Computing $\sum\limits_{k=-\infty}^{+\infty}\frac{\left(-1\right)^{k}}{\alpha k +\beta}$ I wonder how we can prove that
$$
\sum_{k=-\infty}^{+\infty}\frac{\left(-1\right)^{k}}{\alpha k +\beta}=\frac{\pi}{\alpha \sin\left(\displaystyle \frac{\beta}{\alpha}\pi\right)}
$$
without writing it as an integral. I've really no idea on how to proceed, any hints?
 A: We have to make a few assumptions to ensure convergence: the LHS is not absolutely convergent, so it is better to intend $\sum_{k=\infty}^{+\infty}$  in a symmetric fashion, as $\lim_{M\to +\infty}\sum_{k=-M}^{M}$, and $\alpha k+\beta $ has to be non-vanishing over $\mathbb{Z}$, otherwise some term is undefined.

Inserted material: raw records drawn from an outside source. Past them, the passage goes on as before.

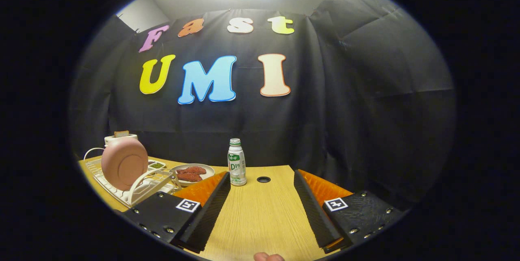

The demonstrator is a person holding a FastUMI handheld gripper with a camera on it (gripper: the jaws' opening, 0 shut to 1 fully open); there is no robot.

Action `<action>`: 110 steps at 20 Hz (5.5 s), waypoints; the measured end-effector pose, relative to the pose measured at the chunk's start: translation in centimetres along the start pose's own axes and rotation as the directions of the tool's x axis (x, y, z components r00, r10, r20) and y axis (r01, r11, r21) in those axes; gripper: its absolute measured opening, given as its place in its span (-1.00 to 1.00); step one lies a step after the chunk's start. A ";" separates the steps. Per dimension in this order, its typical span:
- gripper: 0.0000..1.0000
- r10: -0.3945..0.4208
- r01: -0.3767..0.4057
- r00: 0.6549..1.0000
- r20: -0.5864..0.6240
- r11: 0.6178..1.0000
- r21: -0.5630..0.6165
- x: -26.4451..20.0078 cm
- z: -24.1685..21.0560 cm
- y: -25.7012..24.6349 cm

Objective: Take the plate from the dish rack, then take the spoon from the basket and place it into the plate.

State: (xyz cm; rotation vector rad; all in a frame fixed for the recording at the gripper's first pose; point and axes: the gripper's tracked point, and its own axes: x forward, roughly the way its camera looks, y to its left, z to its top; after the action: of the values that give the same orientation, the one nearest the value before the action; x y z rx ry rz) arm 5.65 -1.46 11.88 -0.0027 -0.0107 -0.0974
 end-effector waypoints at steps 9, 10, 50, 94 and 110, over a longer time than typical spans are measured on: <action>0.91 0.046 -0.046 0.999 -0.021 0.999 0.010 -4.3 9.9 7.4; 0.91 0.051 -0.050 0.998 -0.028 0.999 0.016 -4.4 10.5 8.3; 0.62 -0.131 0.026 0.523 -0.842 0.990 -0.138 3.6 -1.6 30.4; -0.74 -0.260 0.067 0.601 -0.756 0.959 -0.277 -5.6 8.0 21.6; -0.74 0.022 -0.086 0.434 -0.901 0.996 -0.017 -17.0 -3.3 21.3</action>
State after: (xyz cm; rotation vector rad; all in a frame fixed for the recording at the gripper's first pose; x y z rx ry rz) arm -9.13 21.39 8.35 -0.0112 1.1107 -0.0218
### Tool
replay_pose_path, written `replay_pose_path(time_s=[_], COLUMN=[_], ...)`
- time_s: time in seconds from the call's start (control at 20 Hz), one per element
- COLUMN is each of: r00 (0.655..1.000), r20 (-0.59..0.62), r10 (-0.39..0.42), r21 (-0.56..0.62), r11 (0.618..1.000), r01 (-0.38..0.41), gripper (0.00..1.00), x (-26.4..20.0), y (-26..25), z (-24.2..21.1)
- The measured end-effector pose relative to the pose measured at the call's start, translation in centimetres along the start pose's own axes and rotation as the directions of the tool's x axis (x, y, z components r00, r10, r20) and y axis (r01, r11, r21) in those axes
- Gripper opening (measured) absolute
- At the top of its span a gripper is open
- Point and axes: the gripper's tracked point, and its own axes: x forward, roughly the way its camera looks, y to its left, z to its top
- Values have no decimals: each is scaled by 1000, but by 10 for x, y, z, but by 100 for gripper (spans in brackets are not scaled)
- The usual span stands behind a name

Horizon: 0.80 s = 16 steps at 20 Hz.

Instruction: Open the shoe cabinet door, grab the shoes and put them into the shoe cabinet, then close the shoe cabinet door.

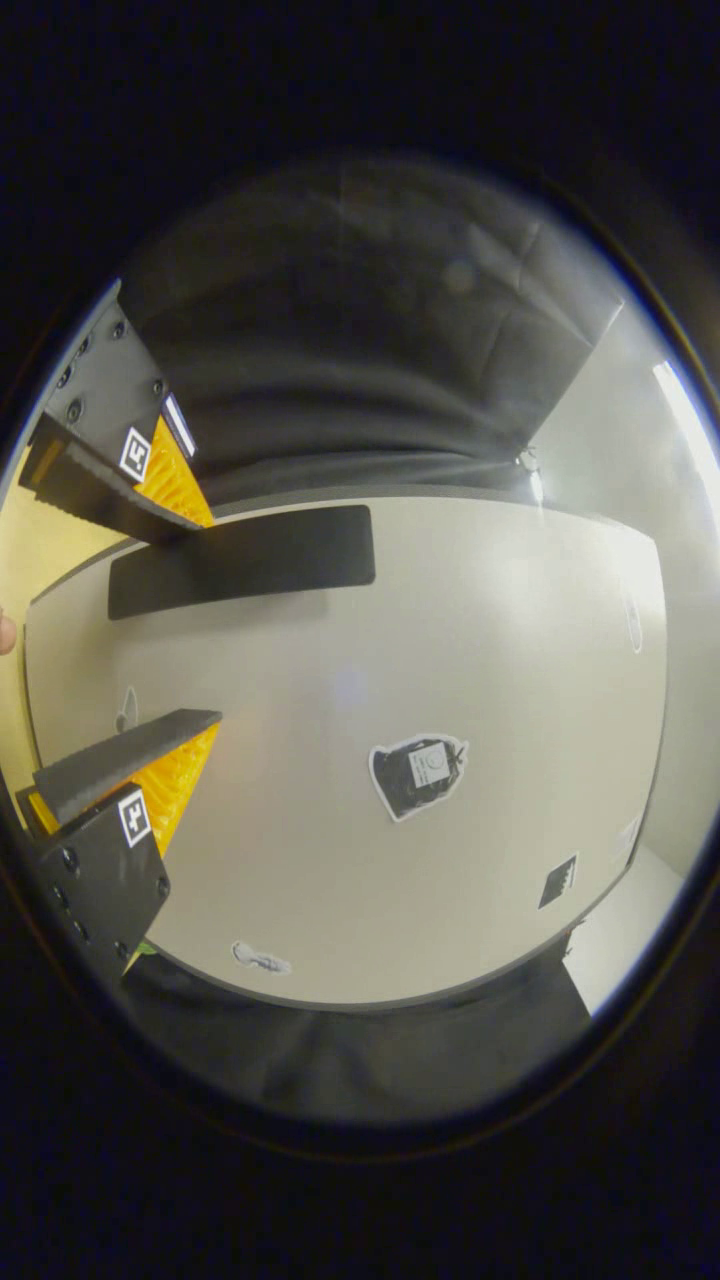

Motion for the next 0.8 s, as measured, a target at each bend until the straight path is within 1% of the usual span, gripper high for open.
replay_pose_path(time_s=[0.25, 0.45, 0.65, 0.8], r00=[1000, 1000, 996, 997], r20=[2, 7, 89, 75], r10=[-29, -30, -3, 16], r21=[14, 7, 41, 28], r11=[999, 1000, 999, 999], r01=[29, 30, -1, -18], gripper=[95, 95, 95, 95], x=[5, 4, -10, -25], y=[0, 1, 5, 4], z=[-1, 1, 37, 46])
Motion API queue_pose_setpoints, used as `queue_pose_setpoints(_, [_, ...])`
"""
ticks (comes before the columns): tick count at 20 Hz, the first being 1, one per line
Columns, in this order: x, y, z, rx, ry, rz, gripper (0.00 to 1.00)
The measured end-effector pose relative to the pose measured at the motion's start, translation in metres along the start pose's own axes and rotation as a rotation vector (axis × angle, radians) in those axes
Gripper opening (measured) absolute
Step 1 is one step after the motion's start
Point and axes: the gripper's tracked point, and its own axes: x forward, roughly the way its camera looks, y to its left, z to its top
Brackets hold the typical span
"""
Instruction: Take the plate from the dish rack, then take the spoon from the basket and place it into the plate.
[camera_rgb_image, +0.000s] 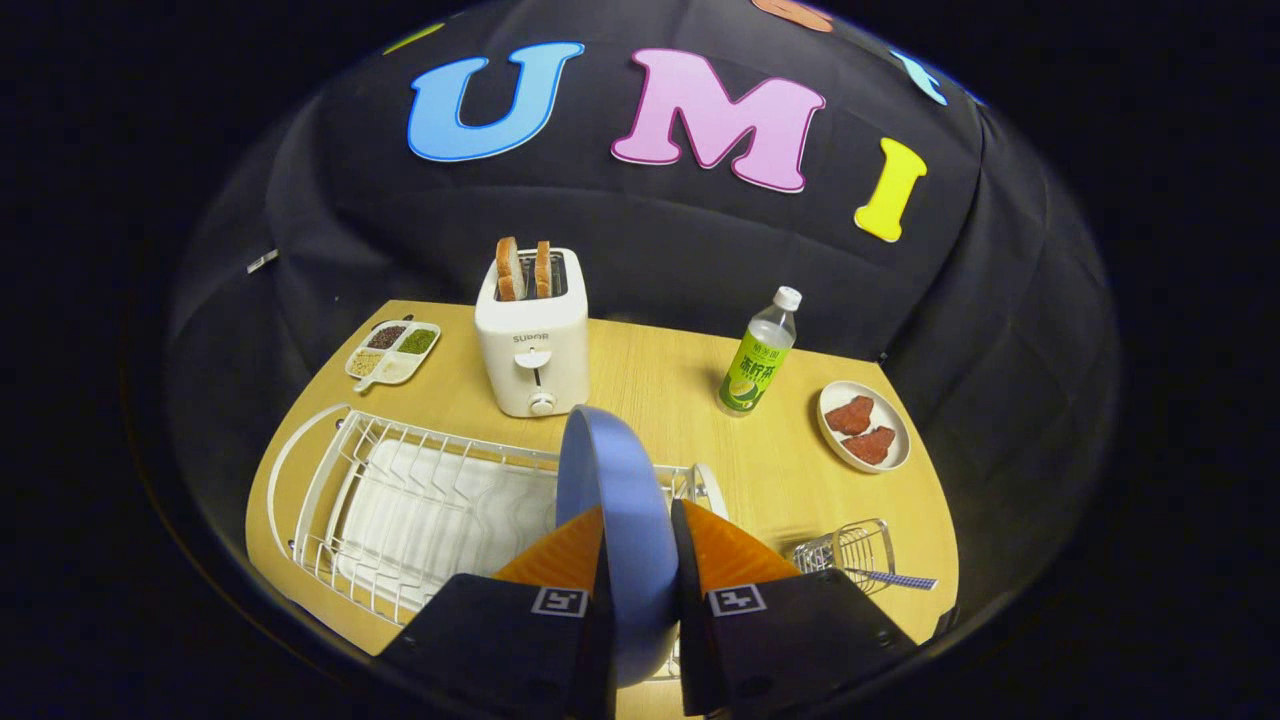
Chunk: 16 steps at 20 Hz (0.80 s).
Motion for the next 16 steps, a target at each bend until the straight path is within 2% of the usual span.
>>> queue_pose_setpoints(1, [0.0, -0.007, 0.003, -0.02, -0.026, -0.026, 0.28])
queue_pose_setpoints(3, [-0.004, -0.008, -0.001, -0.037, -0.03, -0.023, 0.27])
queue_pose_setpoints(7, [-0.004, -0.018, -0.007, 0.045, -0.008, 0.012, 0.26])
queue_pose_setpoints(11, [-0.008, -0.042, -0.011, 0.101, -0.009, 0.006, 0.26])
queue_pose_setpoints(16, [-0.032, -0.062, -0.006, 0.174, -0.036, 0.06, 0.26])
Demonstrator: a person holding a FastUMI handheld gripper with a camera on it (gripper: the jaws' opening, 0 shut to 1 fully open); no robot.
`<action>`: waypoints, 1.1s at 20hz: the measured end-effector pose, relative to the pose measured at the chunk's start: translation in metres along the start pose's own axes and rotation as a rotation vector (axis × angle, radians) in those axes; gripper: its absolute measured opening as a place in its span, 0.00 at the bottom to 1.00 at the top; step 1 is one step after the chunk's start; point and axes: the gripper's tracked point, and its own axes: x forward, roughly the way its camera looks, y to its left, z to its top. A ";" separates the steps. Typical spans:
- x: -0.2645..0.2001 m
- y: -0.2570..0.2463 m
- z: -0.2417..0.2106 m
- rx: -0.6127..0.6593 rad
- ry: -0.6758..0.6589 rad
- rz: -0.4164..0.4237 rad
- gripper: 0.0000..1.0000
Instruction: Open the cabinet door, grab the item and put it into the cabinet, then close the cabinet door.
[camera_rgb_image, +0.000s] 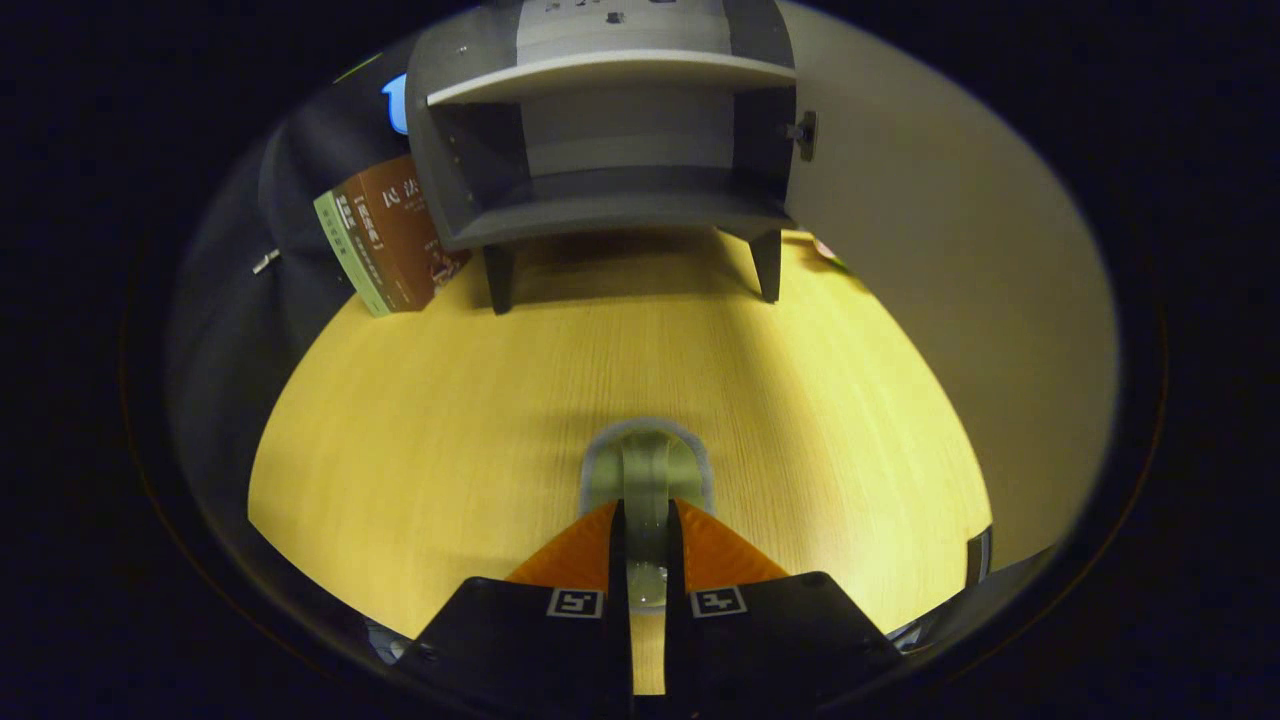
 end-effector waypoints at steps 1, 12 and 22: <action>-0.012 0.003 0.015 0.004 -0.023 0.013 0.17; -0.133 0.034 0.199 0.013 -0.279 0.097 0.17; -0.143 0.068 0.358 0.032 -0.416 0.147 0.17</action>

With such assumptions,
$$ \sum_{k\in\mathbb{Z}}\frac{(-1)^k}{\alpha k+\beta} = \frac{1}{\beta}+\frac{2}{\beta}\sum_{k\geq 1}\frac{(-1)^k}{1-\left(\frac{\alpha}{\beta}\right)^2 k^2}.\tag{1}$$
Now it is enough to separate odd/even values of $k$ and to recall that
$$ \sum_{n\geq 0}\frac{1}{(n+a)(n+b)}=\frac{\psi(a)-\psi(b)}{a-b}\tag{2} $$
$$ \psi(x)-\psi(1-x) = -\pi\cot(\pi x)\tag{3} $$
$$ \frac{1}{\sin x} = \cot\frac{x}{2}-\cot x\tag{4} $$
to recover the wanted identity.
A: Assume we may write some function $f$ as a product over its roots, i.e. we may write
$$f(x)=\prod_{f(w)=0}(x-w).$$
Then on one hand we see that 
$$\frac1{f(x)}=\prod_{f(w)=0}\frac1{x-w}$$
and we can do some fraction decomposition and assume that we may write 
$$\prod_{f(w)=0}\frac1{x-w}=\sum_{f(w)=0}\frac{b(w)}{x-w}$$
for some coefficients $b(w)$. We can multiply through by $f(x)$ and see that this becomes
$$1=\sum_{f(w)=0}b(w)\prod_{{f(a)=0}\atop{a\ne w}}(x-a)$$
so we plug in $x=\phi$ for some $f(\phi)=0$ and see that every term on the RHS vanishes except for the case $w=\phi$ and we're left with
$$b(\phi)=\prod_{{f(a)=0}\atop{a\ne \phi}}\frac1{\phi-a}.$$
On the other hand, we have 
$$\ln f(x)=\sum_{f(w)=0}\ln(x-w)$$
which implies that 
$$\frac{f'(x)}{f(x)}=\sum_{f(w)=0}\frac1{x-w}$$
which is
$$f'(x)=\sum_{f(w)=0}\prod_{{f(a)=0}\atop{a\ne w}}(x-a).$$
Then assuming that $f(w)=0\Rightarrow f'(w)\ne 0$ we have, for any $f(\phi)=0$
$$f'(\phi)=\prod_{{f(a)=0}\atop{a\ne\phi}}(\phi-a)$$
and consequently 
$$\frac1{f(x)}=\sum_{f(w)=0}\frac1{(x-w)f'(w)}.\tag 1$$
We take this a step further by seeing that the roots of $f(x)=\sin\pi x$ are the integers. Indeed, it was Euler who wrote that
$$\sin\pi x=\pi x\prod_{n\ge1}\left(1-\frac{x^2}{n^2}\right)=\pi x\prod_{n\ne0}\left(1+\frac{x}{n}\right).$$
We apply $(1)$ to $f(x)=\sin\pi x$ and get
$$\frac1{\sin\pi x}=\sum_{k\in\Bbb Z}\frac{1}{(x+k)\pi\cos\pi k}=\frac1\pi\sum_{k\in\Bbb Z}\frac{(-1)^k}{x+k}.$$
Plugging in $x=\beta/\alpha$ gives the result in question.